While I think it’s important to share honestly with other moms so that we can shatter that false image we have in our heads of what life is like inside the neighbor’s house, I also think we need to stop focusing on the ways we have fallen short. We need to stop focusing on the ways we haven’t met our own expectations for motherhood, the ways we aren’t the moms we want to be.
Because what about the times we are the moms we want to be? The fun mom, the creative mom, the laid back mom, the mom whose house everyone wants to be at? None of us can be that way all the time, but I think we have moments where we are. I think if we stopped beating ourselves up for the times when we miss the mark, we might see those victories more often.
So, yes, please stop judging the mom at Target who is probably just doing the best she can. You don’t know her story, so extend her some grace. But how about you extend that same grace to yourself? Not only are you doing the best you can (well, most days…I mean, let’s be honest, sometimes I just sit my butt down on the couch and give up for the day ;) but there are moments where you are rocking this mom thing. Sometimes we actually have a #welldonemom moment. There are moments when I pat myself on the back for making the effort to be the mom that I want to be and I feel proud of myself. And that’s a good thing. That’s not bragging when you compare it to the usual message in our heads.
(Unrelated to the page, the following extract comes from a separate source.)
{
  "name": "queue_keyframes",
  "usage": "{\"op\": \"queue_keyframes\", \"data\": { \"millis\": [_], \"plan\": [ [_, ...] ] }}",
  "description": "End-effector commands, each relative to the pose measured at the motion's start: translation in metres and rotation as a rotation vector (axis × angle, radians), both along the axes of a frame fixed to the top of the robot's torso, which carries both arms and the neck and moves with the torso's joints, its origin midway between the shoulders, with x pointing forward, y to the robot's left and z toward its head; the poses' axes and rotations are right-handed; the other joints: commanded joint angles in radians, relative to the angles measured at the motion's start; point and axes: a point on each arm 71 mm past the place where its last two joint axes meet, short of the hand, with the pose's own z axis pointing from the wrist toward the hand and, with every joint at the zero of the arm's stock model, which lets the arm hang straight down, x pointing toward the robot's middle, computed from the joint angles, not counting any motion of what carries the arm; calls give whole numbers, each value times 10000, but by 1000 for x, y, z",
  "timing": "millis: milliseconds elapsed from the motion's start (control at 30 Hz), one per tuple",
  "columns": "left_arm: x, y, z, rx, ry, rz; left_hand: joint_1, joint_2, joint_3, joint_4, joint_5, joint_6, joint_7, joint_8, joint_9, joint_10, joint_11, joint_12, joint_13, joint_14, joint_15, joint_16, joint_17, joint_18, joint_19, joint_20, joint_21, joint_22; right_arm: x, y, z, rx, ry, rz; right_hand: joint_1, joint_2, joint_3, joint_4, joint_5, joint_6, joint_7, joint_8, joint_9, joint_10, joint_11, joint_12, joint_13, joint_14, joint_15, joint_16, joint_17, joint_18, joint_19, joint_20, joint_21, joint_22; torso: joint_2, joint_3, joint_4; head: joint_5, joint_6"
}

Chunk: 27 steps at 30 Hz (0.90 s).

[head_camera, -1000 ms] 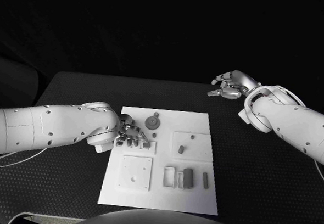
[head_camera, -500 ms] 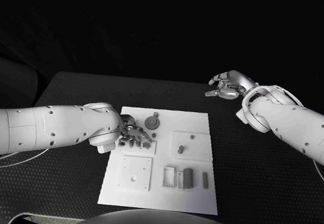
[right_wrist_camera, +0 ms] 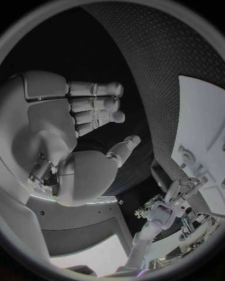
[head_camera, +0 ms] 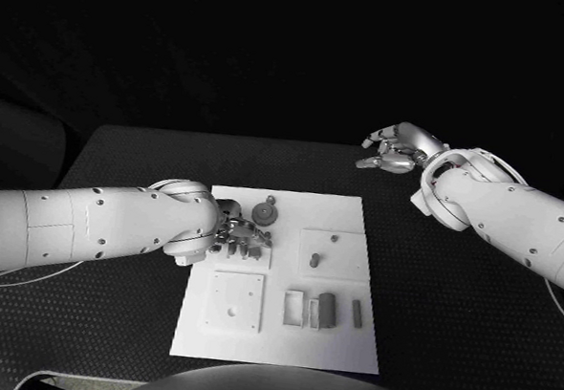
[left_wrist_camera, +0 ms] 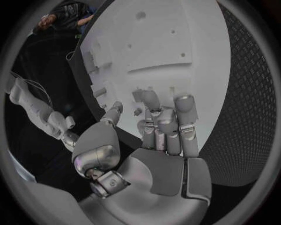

So after you tell your friend that your toddler drew on the walls again because you were too busy on Facebook to notice (because sharing real life is crucial for survival!) how about you share how you were the fun mom you have always longed to be by going outside and playing basketball with your son and his friends? Or tell her about that time you let your kid get messy even though you were cringing on the inside the whole time.
Or what if we took it a step further and shared these #welldonemom moments with the world? Let’s show the world that we are going to put the pitch forks down and give genuine kudos to others AND ourselves. I know, for many of us, that second one is going to be really hard. And it’s going to make you feel really uncomfortable. I know it does me. So I will go first. =)
Go to Instagram and my secondary account www.instagram.com/welldonemom where I will be highlighting those of us who are willing to let go of the self-recrimination and acknowledge a win. Join with me in sharing your own moments you are proud of as a mom. Or (with permission) share something another mom did that made you want to give a public kudos. If you use #welldonemom or tag me with a @welldonemom, I will try to feature your photo!
Just a note: I can’t wait to see what you share! I think it goes without saying, though ,that these are not moments when your kid does well and you want to take credit. This isn’t a #proudmommymoment where we get to brag about our kids and how awesome they are. This is about us. This is about sharing a moment when you (or someone else) did something that aligned with the kind of mom you aspire to be. Although I am sure your kids are awesome too! =)
Ali B says
I think with the prevalence of social media, as moms we compare our fails with all the “perfect” moms that we see. I like your idea to let go of the mom guilt. I think it makes us more relaxed and better moms.
Shannon says
Yes! I completely agree that social media has really amplified the opportunity for mom guilt because we see (what appears to be) the perfect mom everywhere online!